The cost of a Pentax GI scope is around $35k and the EUS scope around $85k. The cleaning process is extensive and we were lucky enough to be shown step-by-step how it is done. I’ll include this and other stories in the next post. Stay tuned!
Second Half Week Four (GI/Liver)
Hello again. The last half of the week was mostly GI and Misia and I had the chance to meet even more friendly/enthusiastic physicians. The empathy aspect really hit home over the last few days. There was one patient who had an average of ten and sometimes forty bowel movements per day. He was rightfully very frustrated. His brother had a history of IBS. I had a feeling of willingness to help this man because his situation was so miserable. I sincerely hope his situation improves. He stopped taking all medications in 2011 after he was laid off from work. The fellow and attending devised a great plan to help push his life in a more bearable direction. During the 9-12am time period Misia and I have noticed an average of 2 patients. Sometimes the business flow is closer to 1 patient/hour. The majority of the time spent on a patient is writing their note. I’d estimate around ¾ of the time. This is a huge inconvenience. It converts the profession of doctor into more of a clerical position. Even time spent in the room with patients is time spent typing and looking at a computer and not patients. There is one physician who never uses the computer in the room and chooses to write all his notes while at home. He cites “it’s embarrassing to have to look into a note if you don’t know some of the patient’s history. I never want to be stumped by the patient.” A much valid point. Even a speech recognition software such as dragon would save tremendous amounts of time. I know exactly how doctor’s notes work because I wrote them for six months in an ER setting. It’s surprising that scribing has not been more widely accepted in clinical settings. Although, if it was, these physicians would not have much to do in terms of note writing. They could instead spend more time caring for and seeing additional patients. I know the scribing movement has caught on in clinical settings such as general family medicine. More about the company I’m familiar with can be seen here: https://www.scribeamerica.com/
GI Week One
Misia and I are super excited after hearing so much about the wonders of GI rotation. On the first day we were greeted by one attending, one fellow, and one hepatologist. We were quickly thrown into the mix and began seeing patients. I remember being super happy at this time after not being charged for a double chocolate cookie at Subway. The order was also inputted wrongly in that the sandwich listed on the receipt was a turkey when in fact I had chicken teriyaki. Muahaha, anyways, back to GI. The first patient we saw was an older woman in her late 70s who was falling apart. It was pretty sad. She had lung, heart, liver, bone, diabetes, and heartburn issues. She was also too frail to undergo an upper GI scope. This type of procedure is essential to determine esophageal, stomach, and beginnings of the small intestinal tract health. The doctor present was very thorough and nice. He slowly indicated what he was doing each and every step with comments like “Going to open a note here. . . “. The next patient we saw was a 44 yr old with acid reflux. Nothing too remarkable happened there. We next saw a patient with fatty liver. The doctor was slightly concerned about H Pylori infection. For this patient a translator service called “Ivan” was used. It worked nicely, although Namrata is right in saying a smartphone is just as capable. The language translator service must cost a pretty penny. For this patient the doctor recommended pancreatic enzyme and amylase tests. One physician was nice enough to explain the difference between sensitivity and specificity to us. So far Misia and I have absorbed information just like little sponges.

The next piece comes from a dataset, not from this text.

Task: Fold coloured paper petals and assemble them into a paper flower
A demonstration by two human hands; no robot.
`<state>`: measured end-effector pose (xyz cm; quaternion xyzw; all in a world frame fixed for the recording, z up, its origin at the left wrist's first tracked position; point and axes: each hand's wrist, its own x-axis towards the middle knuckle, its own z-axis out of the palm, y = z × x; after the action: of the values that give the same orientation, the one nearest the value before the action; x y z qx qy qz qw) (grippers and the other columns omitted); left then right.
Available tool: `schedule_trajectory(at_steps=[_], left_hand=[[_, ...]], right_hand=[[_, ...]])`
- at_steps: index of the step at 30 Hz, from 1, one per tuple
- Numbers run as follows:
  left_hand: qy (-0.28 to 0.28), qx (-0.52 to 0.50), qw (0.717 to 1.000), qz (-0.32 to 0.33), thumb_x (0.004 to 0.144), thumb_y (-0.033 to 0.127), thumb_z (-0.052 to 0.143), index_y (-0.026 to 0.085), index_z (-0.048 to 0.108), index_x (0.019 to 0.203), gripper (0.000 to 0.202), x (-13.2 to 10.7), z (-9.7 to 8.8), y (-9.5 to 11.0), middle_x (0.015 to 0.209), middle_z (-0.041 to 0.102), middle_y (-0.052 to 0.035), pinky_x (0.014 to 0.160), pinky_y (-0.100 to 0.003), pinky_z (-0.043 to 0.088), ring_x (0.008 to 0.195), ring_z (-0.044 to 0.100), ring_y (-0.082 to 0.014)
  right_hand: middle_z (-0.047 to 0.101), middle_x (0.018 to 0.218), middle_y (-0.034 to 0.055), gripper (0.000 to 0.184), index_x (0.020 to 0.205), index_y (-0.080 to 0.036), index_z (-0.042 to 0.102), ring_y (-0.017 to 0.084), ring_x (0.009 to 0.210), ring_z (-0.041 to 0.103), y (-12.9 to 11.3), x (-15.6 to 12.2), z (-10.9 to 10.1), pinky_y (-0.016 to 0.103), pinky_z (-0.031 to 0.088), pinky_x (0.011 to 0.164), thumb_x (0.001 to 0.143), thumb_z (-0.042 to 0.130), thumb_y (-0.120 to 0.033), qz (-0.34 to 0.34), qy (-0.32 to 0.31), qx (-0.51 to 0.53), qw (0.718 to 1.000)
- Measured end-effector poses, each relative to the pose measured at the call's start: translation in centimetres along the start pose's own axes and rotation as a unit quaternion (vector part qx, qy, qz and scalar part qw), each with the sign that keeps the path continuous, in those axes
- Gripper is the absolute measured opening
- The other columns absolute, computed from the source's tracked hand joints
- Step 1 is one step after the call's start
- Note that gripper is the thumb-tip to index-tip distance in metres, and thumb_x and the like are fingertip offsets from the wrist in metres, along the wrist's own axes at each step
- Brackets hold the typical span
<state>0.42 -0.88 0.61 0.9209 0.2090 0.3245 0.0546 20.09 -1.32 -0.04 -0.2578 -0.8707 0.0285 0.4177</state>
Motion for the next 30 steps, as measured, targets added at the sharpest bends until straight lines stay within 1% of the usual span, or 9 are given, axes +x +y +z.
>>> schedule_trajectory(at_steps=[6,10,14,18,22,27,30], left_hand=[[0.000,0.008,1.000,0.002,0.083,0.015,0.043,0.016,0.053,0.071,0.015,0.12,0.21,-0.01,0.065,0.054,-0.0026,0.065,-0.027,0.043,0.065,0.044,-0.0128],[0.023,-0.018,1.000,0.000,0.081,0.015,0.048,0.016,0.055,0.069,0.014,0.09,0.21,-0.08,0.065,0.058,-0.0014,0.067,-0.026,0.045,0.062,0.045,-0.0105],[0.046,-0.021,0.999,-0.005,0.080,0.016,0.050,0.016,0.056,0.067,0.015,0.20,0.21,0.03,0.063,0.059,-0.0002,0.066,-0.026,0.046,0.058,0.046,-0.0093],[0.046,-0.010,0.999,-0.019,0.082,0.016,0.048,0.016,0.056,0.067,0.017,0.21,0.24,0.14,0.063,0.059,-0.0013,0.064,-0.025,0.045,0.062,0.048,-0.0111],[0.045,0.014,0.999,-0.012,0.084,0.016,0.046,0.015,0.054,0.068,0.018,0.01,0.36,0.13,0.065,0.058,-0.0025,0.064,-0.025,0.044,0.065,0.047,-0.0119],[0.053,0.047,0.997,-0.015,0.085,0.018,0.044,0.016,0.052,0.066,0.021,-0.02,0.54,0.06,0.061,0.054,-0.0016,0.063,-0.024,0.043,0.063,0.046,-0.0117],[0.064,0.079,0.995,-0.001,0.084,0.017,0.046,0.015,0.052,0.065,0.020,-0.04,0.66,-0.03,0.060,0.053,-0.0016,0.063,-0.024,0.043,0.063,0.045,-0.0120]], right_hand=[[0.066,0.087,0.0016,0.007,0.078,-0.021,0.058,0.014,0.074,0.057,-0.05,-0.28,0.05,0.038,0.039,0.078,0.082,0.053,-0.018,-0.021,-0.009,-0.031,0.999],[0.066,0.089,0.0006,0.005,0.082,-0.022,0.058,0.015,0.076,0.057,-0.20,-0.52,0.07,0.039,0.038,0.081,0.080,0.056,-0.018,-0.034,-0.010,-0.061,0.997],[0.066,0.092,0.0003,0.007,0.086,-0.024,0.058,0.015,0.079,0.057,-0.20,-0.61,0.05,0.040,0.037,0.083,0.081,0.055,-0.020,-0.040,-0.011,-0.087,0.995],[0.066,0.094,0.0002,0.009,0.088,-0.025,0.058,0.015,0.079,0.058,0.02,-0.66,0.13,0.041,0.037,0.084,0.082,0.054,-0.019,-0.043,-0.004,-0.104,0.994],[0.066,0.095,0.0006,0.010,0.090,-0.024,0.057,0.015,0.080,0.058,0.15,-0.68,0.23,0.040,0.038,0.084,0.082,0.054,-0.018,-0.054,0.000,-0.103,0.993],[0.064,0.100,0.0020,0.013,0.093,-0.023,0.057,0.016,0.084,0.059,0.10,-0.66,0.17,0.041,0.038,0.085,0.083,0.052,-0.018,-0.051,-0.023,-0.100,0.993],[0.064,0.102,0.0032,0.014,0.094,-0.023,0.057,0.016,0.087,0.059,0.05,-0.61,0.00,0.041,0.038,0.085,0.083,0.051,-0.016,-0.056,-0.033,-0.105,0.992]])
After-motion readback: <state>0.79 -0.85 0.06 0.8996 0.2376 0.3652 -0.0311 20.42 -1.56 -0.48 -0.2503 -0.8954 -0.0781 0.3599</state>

One realization even more pronounced this rotation is the omnipresent patient fatness. It’s pretty disgusting. I’m not sure why but not one physician/nurse/PA has remotely suggested to a patient that he/she change their dietary habits. This really bothers me. Many diseases of the gut are caused by inflammation. The main driver of inflammation is the immune system’s overresponse to a perceived threat. Feeding your body food with little nutrition, little fiber, and lots of sugar is a recipe for disaster. Instead we as an advanced society choose to load people up with countless medications. It would be neat to see doctors prescribe patients vegetables. Wow, that sounded so earth-loving. Anyways, the next patient had multiple complaints including HA and neck pain. It was interesting to learn that narcotics and marijuana slow gut motility.
The second day of GI/Liver rotation was all about livers. Many people we had the privilege of meeting were transplant patients who had just recently undergone surgery and were in the recovery stage. I learned that for the rest of their lives these people must take immunosuppressant drugs. The days, weeks, and months following a transplant surgery are forth telling to the patient’s future prognosis. We spoke to one good spirited man who had surgery the 6th of July, so around three weeks ago. We were in the room for one and half hours with him while various professionals entered/exited the room (pharmacist, attending, nurse…). He was so friendly and told us he was walking the second day after surgery. His older brother passed away three years ago after he refused to have a liver transplant. His family has a genetic propensity for liver disease. But this man explained to us the points system for liver donation/reception. It’s based on your severity level. You can receive points for good behavior and lose points for violating rules. He was very thorough and mentioned that above all his family was right by his side through the entire process supporting him. He said if you don’t have that and you’re all by yourself, he could not have made it this far. This man was awesome. He told us stories about him being a picky eater beginning in childhood and how he wouldn’t eat the chorizo his mother would cook when him and siblings were little tots. Some people like this man were so very thankful for the treatment he was able to receive. He was a true pleasure to be around. He also commented about how he had changed his entire diet to not include salts or other unhealthy food. Others, however, seem to just not “get it”. They don’t follow the rules or listen to what they are told. They expect to get better and live a normal life by continuing to not take care of themselves. The liver transplant is truly a marvel of medicine. Wow, I can’t wait to learn more.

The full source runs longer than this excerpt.